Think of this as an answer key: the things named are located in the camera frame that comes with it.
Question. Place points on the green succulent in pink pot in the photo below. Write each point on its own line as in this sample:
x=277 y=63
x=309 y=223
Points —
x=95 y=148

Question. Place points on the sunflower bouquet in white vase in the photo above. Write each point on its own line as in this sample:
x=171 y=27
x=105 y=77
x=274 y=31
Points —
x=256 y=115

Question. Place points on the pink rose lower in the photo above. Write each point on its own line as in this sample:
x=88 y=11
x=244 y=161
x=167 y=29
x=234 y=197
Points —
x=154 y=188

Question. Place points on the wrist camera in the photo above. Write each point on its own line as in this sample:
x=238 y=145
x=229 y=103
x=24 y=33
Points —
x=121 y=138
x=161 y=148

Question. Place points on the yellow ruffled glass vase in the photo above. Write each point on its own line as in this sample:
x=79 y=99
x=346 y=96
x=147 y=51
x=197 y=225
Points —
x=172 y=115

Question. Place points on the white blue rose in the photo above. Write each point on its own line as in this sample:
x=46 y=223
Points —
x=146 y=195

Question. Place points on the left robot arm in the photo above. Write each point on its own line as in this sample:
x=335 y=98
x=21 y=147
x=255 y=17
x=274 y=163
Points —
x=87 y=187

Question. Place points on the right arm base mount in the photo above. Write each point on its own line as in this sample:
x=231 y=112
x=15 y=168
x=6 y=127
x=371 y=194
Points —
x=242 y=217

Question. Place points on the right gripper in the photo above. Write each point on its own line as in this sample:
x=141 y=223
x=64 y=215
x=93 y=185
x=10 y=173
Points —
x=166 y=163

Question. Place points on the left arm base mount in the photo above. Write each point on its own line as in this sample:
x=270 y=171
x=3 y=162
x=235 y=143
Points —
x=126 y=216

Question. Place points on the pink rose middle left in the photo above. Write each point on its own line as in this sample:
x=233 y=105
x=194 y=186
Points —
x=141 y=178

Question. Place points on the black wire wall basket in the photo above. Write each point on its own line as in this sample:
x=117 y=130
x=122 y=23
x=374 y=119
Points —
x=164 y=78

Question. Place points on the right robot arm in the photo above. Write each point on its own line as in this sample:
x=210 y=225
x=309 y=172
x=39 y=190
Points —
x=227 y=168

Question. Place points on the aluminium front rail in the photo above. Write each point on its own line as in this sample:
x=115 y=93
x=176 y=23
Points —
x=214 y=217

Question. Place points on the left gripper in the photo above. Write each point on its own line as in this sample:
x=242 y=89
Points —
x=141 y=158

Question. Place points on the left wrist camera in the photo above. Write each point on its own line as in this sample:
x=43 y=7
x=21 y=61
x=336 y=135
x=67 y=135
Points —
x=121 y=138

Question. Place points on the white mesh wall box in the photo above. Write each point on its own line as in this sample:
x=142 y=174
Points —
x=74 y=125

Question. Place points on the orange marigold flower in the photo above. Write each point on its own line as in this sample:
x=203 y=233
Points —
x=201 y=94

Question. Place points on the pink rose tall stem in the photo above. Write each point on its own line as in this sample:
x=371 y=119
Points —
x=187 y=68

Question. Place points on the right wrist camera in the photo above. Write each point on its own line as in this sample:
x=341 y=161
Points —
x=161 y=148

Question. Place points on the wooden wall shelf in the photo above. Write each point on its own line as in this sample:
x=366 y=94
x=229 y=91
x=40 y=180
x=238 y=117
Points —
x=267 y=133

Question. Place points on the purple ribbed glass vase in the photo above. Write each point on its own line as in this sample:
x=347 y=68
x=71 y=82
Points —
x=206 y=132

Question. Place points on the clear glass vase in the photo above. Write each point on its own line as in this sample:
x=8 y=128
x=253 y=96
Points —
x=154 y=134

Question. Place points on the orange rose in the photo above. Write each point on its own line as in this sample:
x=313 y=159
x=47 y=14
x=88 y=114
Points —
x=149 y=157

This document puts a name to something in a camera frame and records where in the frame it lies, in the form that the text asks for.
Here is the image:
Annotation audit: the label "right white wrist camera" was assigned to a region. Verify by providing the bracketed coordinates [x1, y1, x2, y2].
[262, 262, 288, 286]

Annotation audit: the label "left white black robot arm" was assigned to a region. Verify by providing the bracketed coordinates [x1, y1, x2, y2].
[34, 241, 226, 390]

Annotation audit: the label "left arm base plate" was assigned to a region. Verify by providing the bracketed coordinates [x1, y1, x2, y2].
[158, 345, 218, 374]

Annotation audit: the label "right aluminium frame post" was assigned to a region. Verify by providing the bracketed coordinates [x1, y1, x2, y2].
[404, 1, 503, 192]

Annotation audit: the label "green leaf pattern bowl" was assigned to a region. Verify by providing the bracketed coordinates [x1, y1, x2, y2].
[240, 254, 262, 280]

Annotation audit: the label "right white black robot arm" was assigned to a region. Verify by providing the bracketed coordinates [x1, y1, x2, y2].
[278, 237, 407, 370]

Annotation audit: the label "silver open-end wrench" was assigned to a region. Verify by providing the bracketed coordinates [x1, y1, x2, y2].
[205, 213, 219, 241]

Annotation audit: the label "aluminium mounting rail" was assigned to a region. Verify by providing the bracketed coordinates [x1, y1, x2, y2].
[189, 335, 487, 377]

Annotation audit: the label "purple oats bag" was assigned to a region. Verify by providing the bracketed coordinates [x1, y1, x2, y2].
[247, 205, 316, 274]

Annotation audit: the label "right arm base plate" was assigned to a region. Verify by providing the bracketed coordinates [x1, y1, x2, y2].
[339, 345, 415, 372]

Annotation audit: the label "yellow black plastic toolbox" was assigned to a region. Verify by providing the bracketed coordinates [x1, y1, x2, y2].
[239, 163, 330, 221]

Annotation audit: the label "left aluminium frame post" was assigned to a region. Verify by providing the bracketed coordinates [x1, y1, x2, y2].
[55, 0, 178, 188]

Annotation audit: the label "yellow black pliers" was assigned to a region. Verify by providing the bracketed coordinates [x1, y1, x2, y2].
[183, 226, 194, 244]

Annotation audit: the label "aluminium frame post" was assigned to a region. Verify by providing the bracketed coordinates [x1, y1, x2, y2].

## Required action
Each line above needs to be output again, exactly as shown.

## Solution below
Think of this as an answer key: the things named are located in the camera frame that comes with it.
Question. Place points on the green succulent in pink pot in the photo below. Write each point on its own line as in this sample:
x=277 y=63
x=309 y=223
Points —
x=95 y=148

Question. Place points on the sunflower bouquet in white vase in the photo above. Write each point on its own line as in this sample:
x=171 y=27
x=105 y=77
x=274 y=31
Points —
x=256 y=115

Question. Place points on the pink rose lower in the photo above. Write each point on its own line as in this sample:
x=88 y=11
x=244 y=161
x=167 y=29
x=234 y=197
Points —
x=154 y=188

Question. Place points on the wrist camera in the photo above. Write each point on its own line as in this sample:
x=238 y=145
x=229 y=103
x=24 y=33
Points —
x=121 y=138
x=161 y=148

Question. Place points on the yellow ruffled glass vase in the photo above. Write each point on its own line as in this sample:
x=79 y=99
x=346 y=96
x=147 y=51
x=197 y=225
Points —
x=172 y=115

Question. Place points on the white blue rose in the photo above. Write each point on its own line as in this sample:
x=46 y=223
Points —
x=146 y=195

Question. Place points on the left robot arm in the photo above. Write each point on its own line as in this sample:
x=335 y=98
x=21 y=147
x=255 y=17
x=274 y=163
Points —
x=87 y=187

Question. Place points on the right arm base mount in the photo above. Write each point on its own line as in this sample:
x=231 y=112
x=15 y=168
x=6 y=127
x=371 y=194
Points —
x=242 y=217

Question. Place points on the right gripper in the photo above. Write each point on its own line as in this sample:
x=141 y=223
x=64 y=215
x=93 y=185
x=10 y=173
Points —
x=166 y=163

Question. Place points on the left arm base mount in the photo above. Write each point on its own line as in this sample:
x=270 y=171
x=3 y=162
x=235 y=143
Points —
x=126 y=216

Question. Place points on the pink rose middle left in the photo above. Write each point on its own line as in this sample:
x=233 y=105
x=194 y=186
Points —
x=141 y=178

Question. Place points on the black wire wall basket in the photo above. Write each point on its own line as in this sample:
x=117 y=130
x=122 y=23
x=374 y=119
Points —
x=164 y=78

Question. Place points on the right robot arm in the photo above. Write each point on its own line as in this sample:
x=210 y=225
x=309 y=172
x=39 y=190
Points —
x=227 y=168

Question. Place points on the aluminium front rail in the photo above. Write each point on its own line as in this sample:
x=115 y=93
x=176 y=23
Points —
x=214 y=217

Question. Place points on the left gripper in the photo above. Write each point on its own line as in this sample:
x=242 y=89
Points —
x=141 y=158

Question. Place points on the left wrist camera in the photo above. Write each point on its own line as in this sample:
x=43 y=7
x=21 y=61
x=336 y=135
x=67 y=135
Points —
x=121 y=138

Question. Place points on the white mesh wall box in the photo above. Write each point on its own line as in this sample:
x=142 y=174
Points —
x=74 y=125

Question. Place points on the orange marigold flower in the photo above. Write each point on its own line as in this sample:
x=203 y=233
Points —
x=201 y=94

Question. Place points on the pink rose tall stem in the photo above. Write each point on its own line as in this sample:
x=371 y=119
Points —
x=187 y=68

Question. Place points on the right wrist camera in the photo above. Write each point on its own line as in this sample:
x=341 y=161
Points —
x=161 y=148

Question. Place points on the wooden wall shelf in the photo above. Write each point on its own line as in this sample:
x=366 y=94
x=229 y=91
x=40 y=180
x=238 y=117
Points —
x=267 y=133

Question. Place points on the purple ribbed glass vase in the photo above. Write each point on its own line as in this sample:
x=347 y=68
x=71 y=82
Points —
x=206 y=132

Question. Place points on the clear glass vase in the photo above. Write each point on its own line as in this sample:
x=8 y=128
x=253 y=96
Points —
x=154 y=134

Question. Place points on the orange rose in the photo above. Write each point on its own line as in this sample:
x=313 y=159
x=47 y=14
x=88 y=114
Points —
x=149 y=157

This document puts a name to something in a camera frame and records where in the frame it lies, in the form that the text asks for.
Here is the image:
Annotation audit: the label "right white wrist camera" was assigned to a region. Verify by providing the bracketed coordinates [x1, y1, x2, y2].
[262, 262, 288, 286]

Annotation audit: the label "left white black robot arm" was assigned to a region. Verify by providing the bracketed coordinates [x1, y1, x2, y2].
[34, 241, 226, 390]

Annotation audit: the label "left arm base plate" was assigned to a region. Verify by providing the bracketed coordinates [x1, y1, x2, y2].
[158, 345, 218, 374]

Annotation audit: the label "right aluminium frame post" was assigned to a region. Verify by providing the bracketed coordinates [x1, y1, x2, y2].
[404, 1, 503, 192]

Annotation audit: the label "green leaf pattern bowl" was assigned to a region. Verify by providing the bracketed coordinates [x1, y1, x2, y2].
[240, 254, 262, 280]

Annotation audit: the label "right white black robot arm" was assigned to a region. Verify by providing the bracketed coordinates [x1, y1, x2, y2].
[278, 237, 407, 370]

Annotation audit: the label "silver open-end wrench" was assigned to a region. Verify by providing the bracketed coordinates [x1, y1, x2, y2].
[205, 213, 219, 241]

Annotation audit: the label "aluminium mounting rail" was assigned to a region. Verify by providing the bracketed coordinates [x1, y1, x2, y2].
[189, 335, 487, 377]

Annotation audit: the label "purple oats bag" was assigned to a region. Verify by providing the bracketed coordinates [x1, y1, x2, y2].
[247, 205, 316, 274]

Annotation audit: the label "right arm base plate" was assigned to a region. Verify by providing the bracketed coordinates [x1, y1, x2, y2].
[339, 345, 415, 372]

Annotation audit: the label "yellow black plastic toolbox" was assigned to a region. Verify by providing the bracketed coordinates [x1, y1, x2, y2].
[239, 163, 330, 221]

Annotation audit: the label "left aluminium frame post" was assigned to a region. Verify by providing the bracketed coordinates [x1, y1, x2, y2].
[55, 0, 178, 188]

Annotation audit: the label "yellow black pliers" was assigned to a region. Verify by providing the bracketed coordinates [x1, y1, x2, y2].
[183, 226, 194, 244]

Annotation audit: the label "aluminium frame post" was assigned to a region. Verify by providing the bracketed coordinates [x1, y1, x2, y2].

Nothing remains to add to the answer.